How to make the world's easiest and lightest cooker.
By Erik Hansen, August 2001

Of the many lessons about improvisation I learned while thru-hiking the Appalachian Trail, one I'll never forget came the night I sat on a log and watched "Happy Feet" prepare his dinner on a beat-up tuna fish can. That's right, my fellow Maine-bound backpacker had the perfect lightweight, recycled stove.

The unit weighs about 5 ounces and boils a quart of water in about 10 minutes. One 20-ounce "tank" of fuel should last 5 days for cooking basic boil-and-stir meals. I've seen lighter, and I've seen hotter, but I've never seen simpler. Here's how to make your own:

1. Supplies. Buy a 6-ounce can of tuna, a soda in a 20-ounce plastic bottle, and a small lighter. Add an MSR-type windscreen and heat reflector from your local outfitter. From the hardware store, purchase a 32-ounce can of denatured alcohol. Grab a 1-gallon plastic freezer bag and elastic hair tie or wide rubber band from your home supply. Total cost: about $16.

2. Assembly. Open the tuna can, devour its contents, remove the label, and clean the can. Drink the soda, peel off the label, and rinse the bottle. Fold the windscreen in half lengthwise and bend each end inward about 6 inches (see photo above). Fill the bottle with denatured alcohol and mark it clearly so everyone knows it's fuel for the fire, not spirits for the soul (denatured alcohol is toxic).

3. Cooking. Lay the heat reflector on the ground and place the tuna can in the middle. Form the windscreen into a partial circle (folded edge up) with a few inches between each end, and set it around the can. This is your pot support. Fill the can three-quarters full with alcohol and light. You may feel heat before seeing flames. To "turn off" the stove, snuff the fire with the bottom of the pot.

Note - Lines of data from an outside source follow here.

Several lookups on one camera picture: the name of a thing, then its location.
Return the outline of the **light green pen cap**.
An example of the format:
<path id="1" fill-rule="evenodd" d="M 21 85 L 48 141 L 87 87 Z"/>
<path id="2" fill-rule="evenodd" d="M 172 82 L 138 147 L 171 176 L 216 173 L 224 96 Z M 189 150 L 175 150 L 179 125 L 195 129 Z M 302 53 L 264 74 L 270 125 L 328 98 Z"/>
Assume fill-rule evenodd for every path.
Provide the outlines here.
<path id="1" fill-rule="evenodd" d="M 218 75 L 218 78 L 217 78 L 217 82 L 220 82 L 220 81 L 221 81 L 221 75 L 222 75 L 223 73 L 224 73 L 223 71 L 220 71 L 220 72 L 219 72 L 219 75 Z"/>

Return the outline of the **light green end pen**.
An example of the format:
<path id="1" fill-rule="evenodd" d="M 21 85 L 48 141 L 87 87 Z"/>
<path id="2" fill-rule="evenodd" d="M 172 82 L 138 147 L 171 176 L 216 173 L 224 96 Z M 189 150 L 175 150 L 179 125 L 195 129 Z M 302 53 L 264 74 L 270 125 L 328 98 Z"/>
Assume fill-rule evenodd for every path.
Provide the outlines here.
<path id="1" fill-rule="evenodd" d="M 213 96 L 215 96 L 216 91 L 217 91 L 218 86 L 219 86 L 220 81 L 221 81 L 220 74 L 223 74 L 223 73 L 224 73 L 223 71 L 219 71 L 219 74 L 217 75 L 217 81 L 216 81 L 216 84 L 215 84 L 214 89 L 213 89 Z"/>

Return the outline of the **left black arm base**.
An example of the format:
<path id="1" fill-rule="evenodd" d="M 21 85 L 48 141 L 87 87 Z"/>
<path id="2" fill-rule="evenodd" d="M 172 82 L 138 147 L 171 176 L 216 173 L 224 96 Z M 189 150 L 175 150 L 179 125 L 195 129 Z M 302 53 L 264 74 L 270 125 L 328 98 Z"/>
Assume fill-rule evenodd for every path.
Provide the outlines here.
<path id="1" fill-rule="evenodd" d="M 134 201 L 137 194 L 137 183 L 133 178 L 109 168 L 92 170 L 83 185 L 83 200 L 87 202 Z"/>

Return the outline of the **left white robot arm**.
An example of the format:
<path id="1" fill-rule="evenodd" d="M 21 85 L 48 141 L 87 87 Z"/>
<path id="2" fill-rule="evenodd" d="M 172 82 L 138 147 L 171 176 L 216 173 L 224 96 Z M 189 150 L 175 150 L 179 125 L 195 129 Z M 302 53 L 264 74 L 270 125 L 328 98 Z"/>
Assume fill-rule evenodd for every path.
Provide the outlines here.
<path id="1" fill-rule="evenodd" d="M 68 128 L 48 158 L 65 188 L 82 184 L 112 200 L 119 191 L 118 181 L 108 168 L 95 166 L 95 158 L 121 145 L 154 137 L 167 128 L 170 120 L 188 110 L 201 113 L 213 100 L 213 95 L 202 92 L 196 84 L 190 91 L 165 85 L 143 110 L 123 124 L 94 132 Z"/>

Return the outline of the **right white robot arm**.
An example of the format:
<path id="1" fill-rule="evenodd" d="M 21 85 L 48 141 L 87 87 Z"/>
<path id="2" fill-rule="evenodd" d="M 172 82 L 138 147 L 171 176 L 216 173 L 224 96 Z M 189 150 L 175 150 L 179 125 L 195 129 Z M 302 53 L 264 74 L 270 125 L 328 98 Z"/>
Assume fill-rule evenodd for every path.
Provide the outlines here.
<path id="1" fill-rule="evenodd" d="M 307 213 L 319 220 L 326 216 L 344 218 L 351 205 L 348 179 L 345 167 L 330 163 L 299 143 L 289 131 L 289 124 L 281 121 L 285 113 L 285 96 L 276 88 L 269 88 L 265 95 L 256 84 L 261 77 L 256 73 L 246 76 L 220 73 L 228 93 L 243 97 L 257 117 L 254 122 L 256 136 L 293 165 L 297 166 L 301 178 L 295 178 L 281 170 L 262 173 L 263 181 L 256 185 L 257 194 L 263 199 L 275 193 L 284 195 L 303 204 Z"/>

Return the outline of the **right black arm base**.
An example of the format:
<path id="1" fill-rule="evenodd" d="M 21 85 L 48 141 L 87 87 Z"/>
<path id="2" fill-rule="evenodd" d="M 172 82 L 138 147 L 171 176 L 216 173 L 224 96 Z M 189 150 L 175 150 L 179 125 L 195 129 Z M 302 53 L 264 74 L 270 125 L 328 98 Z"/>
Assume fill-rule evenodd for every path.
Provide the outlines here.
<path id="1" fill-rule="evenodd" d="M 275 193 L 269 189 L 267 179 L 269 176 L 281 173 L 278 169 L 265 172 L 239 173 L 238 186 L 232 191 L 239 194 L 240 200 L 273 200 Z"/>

4. Storage. Place the fuel bottle inside the can. Wrap the windscreen around the bottle just above the can. Fold the heat reflector in half, then around the top of the bottle just below the cap. Put the lighter and protected bottle in the freezer bag and roll it up. Zip the bag shut and secure with the hair tie or rubber band.

Note: Buy only denatured alcohol. Isopropyl alcohol will work, but it burns sootier. Gasoline antifreeze (available in auto supply stores) also does the job--just get the methanol, not the isopropanol, variety.